Let us consider the \(k\)th iteration of \(G3\); for each previous iteration \(l\), the products \(C^{(l)}\) were chosen from shop \(i^{(l)}\), so all that remains is to find a shop for the products \(N^{(k)} = N\backslash \bigcup _{1<l<k}C^{(l)}\).

Let \(B^{(<k)}_i = \bigcup _{q<k|i^{(q)}=i}C^{(q)}\) be the basket of items selected in shop i before the \(k\)th iteration.

\(C_i^{(k)}\) is the set of items selected from shop \(i\) at the \(k\)th iteration; \(C^{(k)}\) is the one chosen at the end of this iteration in shop \(i_{max(k)}\).
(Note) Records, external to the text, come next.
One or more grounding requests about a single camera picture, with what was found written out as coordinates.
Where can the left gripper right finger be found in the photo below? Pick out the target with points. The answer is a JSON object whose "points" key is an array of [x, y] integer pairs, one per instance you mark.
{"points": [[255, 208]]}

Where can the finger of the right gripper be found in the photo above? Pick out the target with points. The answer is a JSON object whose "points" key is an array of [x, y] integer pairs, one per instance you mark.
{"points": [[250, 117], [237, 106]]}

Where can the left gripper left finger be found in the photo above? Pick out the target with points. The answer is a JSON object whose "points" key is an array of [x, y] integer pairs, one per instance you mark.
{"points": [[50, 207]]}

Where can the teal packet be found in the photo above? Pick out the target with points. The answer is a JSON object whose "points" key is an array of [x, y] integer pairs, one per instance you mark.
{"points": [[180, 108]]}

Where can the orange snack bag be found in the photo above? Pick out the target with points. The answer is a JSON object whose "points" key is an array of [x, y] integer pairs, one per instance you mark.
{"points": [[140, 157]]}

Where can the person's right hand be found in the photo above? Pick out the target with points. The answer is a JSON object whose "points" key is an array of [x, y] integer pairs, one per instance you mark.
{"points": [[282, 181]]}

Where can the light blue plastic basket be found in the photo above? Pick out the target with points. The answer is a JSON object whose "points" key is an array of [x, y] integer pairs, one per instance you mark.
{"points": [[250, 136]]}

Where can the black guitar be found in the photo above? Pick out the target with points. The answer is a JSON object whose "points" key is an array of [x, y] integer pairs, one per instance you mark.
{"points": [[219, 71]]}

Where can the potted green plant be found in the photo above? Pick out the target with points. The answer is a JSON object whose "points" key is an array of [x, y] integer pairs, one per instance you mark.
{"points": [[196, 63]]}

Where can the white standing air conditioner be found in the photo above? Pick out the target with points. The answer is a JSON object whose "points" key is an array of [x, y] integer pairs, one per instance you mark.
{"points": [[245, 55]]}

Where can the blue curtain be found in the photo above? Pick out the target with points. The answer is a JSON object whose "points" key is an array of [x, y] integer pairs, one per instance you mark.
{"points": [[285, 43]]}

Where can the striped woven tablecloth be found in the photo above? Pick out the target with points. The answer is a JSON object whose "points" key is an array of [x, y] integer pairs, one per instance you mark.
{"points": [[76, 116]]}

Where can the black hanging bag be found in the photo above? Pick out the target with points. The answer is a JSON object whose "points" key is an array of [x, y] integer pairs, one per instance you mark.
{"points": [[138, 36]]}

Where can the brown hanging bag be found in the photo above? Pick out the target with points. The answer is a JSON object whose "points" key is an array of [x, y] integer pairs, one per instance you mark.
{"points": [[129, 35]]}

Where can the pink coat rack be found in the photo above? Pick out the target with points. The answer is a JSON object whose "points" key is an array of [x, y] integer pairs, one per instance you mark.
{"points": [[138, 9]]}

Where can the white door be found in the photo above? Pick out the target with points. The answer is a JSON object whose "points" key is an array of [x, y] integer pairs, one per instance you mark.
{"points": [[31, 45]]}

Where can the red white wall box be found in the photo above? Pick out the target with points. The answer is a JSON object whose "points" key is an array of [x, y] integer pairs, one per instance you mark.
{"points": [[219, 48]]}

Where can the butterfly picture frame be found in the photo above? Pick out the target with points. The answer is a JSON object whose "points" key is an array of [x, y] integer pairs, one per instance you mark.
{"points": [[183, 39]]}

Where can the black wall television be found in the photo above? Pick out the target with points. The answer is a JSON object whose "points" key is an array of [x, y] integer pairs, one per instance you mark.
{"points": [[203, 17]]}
To simplify the notations while the work is done on the \(k\)th iteration, the \((k)\) is omitted:

$$\begin{aligned}&C_i^{(k)} = C_i \\&B_i^{(<k)} = B_i \\&i_{max(k)} = i_\mathrm{max}\\&\forall i \in M, V_{i_\mathrm{max}}(C_{i_\mathrm{max}},B_{i_\mathrm{max}}) \ge V_i(C_i,B_i). \end{aligned}$$

Given \(i \in M\), let \(x_1\) be the first element taken to build \(C_i\):

  • \(V_{i_\mathrm{max}}(C_{i_\mathrm{max}},B_{i_\mathrm{max}}) \ge V_i(\{x_1\},B_{i})\)

  • \(\forall x \in N_i \cap N^{(k)}, V_i(\{x_1\},B_{i}) \ge V_i(\{x\},B_{i}) \).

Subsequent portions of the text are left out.